◆ **Brief**
The material must be repeated exactly, with every line intact.
%%
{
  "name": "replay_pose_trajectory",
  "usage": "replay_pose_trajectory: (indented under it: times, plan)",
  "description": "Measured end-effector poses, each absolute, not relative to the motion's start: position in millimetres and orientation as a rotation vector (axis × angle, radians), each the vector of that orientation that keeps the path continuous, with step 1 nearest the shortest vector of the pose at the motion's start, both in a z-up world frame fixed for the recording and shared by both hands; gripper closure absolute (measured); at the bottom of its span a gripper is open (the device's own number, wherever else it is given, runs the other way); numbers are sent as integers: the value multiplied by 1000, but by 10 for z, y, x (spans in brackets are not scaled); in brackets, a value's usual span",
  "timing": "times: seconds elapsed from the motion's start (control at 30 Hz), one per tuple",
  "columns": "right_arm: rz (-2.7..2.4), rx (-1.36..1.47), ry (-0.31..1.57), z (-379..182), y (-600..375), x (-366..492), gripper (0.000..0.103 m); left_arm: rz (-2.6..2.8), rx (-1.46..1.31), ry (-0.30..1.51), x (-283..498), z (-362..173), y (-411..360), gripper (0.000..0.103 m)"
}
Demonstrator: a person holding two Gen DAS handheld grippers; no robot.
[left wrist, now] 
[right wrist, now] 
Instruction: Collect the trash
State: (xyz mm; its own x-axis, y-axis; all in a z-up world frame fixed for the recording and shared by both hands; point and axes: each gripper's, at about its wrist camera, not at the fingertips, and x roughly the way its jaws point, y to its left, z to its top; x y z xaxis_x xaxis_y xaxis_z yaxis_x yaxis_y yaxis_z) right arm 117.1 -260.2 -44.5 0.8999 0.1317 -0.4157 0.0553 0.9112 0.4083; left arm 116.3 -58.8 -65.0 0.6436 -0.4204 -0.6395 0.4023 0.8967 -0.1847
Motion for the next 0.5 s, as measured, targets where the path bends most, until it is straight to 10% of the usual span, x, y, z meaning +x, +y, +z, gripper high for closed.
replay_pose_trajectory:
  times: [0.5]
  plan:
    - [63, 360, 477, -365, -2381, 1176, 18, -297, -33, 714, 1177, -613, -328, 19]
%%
◆ **Answer space**
{
  "name": "replay_pose_trajectory",
  "usage": "replay_pose_trajectory: (indented under it: times, plan)",
  "description": "Measured end-effector poses, each absolute, not relative to the motion's start: position in millimetres and orientation as a rotation vector (axis × angle, radians), each the vector of that orientation that keeps the path continuous, with step 1 nearest the shortest vector of the pose at the motion's start, both in a z-up world frame fixed for the recording and shared by both hands; gripper closure absolute (measured); at the bottom of its span a gripper is open (the device's own number, wherever else it is given, runs the other way); numbers are sent as integers: the value multiplied by 1000, but by 10 for z, y, x (spans in brackets are not scaled); in brackets, a value's usual span",
  "timing": "times: seconds elapsed from the motion's start (control at 30 Hz), one per tuple",
  "columns": "right_arm: rz (-2.7..2.4), rx (-1.36..1.47), ry (-0.31..1.57), z (-379..182), y (-600..375), x (-366..492), gripper (0.000..0.103 m); left_arm: rz (-2.6..2.8), rx (-1.46..1.31), ry (-0.30..1.51), x (-283..498), z (-362..173), y (-411..360), gripper (0.000..0.103 m)"
}
Demonstrator: a person holding two Gen DAS handheld grippers; no robot.
[left wrist, now] 
[right wrist, now] 
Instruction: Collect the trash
State: (xyz mm; its own x-axis, y-axis; all in a z-up world frame fixed for the recording and shared by both hands; point and axes: each gripper's, at about its wrist camera, not at the fingertips, and x roughly the way its jaws point, y to its left, z to its top; x y z xaxis_x xaxis_y xaxis_z yaxis_x yaxis_y yaxis_z) right arm 117.1 -260.2 -44.5 0.8999 0.1317 -0.4157 0.0553 0.9112 0.4083; left arm 116.3 -58.8 -65.0 0.6436 -0.4204 -0.6395 0.4023 0.8967 -0.1847
Motion for the next 0.5 s, as measured, targets where the path bends most, until it is straight to 10% of the usual span, x, y, z meaning +x, +y, +z, gripper high for closed.
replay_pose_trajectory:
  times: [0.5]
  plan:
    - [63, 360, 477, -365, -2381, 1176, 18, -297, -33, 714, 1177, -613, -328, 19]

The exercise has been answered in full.